Cave Johnson Couts (pron. "cow-ts", 1821–1874) was a native of Tennessee and was a nephew of Cave Johnson. Couts graduated from West Point in 1843 and came to California in 1849 as a U.S. Army lieutenant in the forces occupying California following the Mexican–American War. Couts left the Army, and settled in the San Diego area. In 1849 he was commissioned to survey and map the pueblo lands of San Diego. He married Ysidora Bandini, the daughter of Juan Bandini, in 1851. Couts began buying property and developing political influence in the area. Couts also owned Rancho Buena Vista and Rancho Vallecitos de San Marcos. Having been appointed sub-agent for the San Luis Rey Indians in 1853, Couts employed Indian labor to improve the properties.

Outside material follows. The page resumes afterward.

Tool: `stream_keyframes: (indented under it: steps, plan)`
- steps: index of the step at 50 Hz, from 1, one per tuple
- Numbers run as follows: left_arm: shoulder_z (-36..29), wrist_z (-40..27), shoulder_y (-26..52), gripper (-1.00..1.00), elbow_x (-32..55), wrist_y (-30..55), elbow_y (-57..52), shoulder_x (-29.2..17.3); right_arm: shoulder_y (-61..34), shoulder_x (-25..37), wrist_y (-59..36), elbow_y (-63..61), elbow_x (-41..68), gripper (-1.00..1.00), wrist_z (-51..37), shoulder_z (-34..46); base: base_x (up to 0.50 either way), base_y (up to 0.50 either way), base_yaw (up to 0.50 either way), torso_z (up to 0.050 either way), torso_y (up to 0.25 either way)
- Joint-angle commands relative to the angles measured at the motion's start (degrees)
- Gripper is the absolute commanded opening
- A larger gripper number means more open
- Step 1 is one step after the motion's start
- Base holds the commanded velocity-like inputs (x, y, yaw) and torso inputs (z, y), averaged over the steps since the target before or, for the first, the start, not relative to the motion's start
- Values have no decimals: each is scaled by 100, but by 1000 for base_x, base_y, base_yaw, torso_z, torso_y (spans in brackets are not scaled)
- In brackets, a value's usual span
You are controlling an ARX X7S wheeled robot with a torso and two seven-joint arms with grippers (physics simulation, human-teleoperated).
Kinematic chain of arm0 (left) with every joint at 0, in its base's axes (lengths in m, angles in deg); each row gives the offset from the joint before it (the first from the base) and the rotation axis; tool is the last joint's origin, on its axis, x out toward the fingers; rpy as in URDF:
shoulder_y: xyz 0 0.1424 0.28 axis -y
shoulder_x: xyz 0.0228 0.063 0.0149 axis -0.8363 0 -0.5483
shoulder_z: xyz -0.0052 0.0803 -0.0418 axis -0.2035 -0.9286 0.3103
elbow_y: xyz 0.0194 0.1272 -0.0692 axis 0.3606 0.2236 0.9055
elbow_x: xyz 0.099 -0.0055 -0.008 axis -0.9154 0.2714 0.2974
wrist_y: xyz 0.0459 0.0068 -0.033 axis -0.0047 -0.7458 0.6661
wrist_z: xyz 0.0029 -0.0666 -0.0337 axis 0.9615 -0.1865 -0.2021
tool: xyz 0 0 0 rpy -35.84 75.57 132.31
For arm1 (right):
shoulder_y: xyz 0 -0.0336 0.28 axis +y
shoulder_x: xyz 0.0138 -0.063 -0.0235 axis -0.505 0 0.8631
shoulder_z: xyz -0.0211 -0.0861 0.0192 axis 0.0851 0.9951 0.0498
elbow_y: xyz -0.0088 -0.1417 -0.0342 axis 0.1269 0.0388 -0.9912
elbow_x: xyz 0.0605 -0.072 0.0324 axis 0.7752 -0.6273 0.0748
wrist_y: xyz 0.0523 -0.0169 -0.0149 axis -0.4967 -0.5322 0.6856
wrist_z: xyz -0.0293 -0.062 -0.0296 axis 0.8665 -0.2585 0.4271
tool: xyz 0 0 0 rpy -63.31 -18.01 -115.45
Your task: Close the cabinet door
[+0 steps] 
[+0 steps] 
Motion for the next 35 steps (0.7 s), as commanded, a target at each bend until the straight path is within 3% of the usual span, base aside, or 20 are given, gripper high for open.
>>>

With the cession of California to the United States following the Mexican–American War, the 1848 Treaty of Guadalupe Hidalgo provided that the land grants would be honored. As required by the Land Act of 1851, a claim for Rancho Guajome was filed with the Public Land Commission in 1852, and the grant was patented to Andres Solme and Catarina in 1871 (patent No. 519).

By the time the Couts family settled on Rancho Guajome in 1853, Cave was prospering by supplying beef and leather to the Bay Area during the gold rush era. After Couts's death in 1874, the Rancho was managed by his son, Cave Couts Jr. (1856–1943).
Cave Couts Jr. left the Rancho to his children. San Diego County acquired the rancho adobe from Earl Richardson, Couts' youngest son, in 1973.

==Historic sites of the Rancho==
- Rancho Guajome Adobe. Adobe built by Cave Johnson Couts.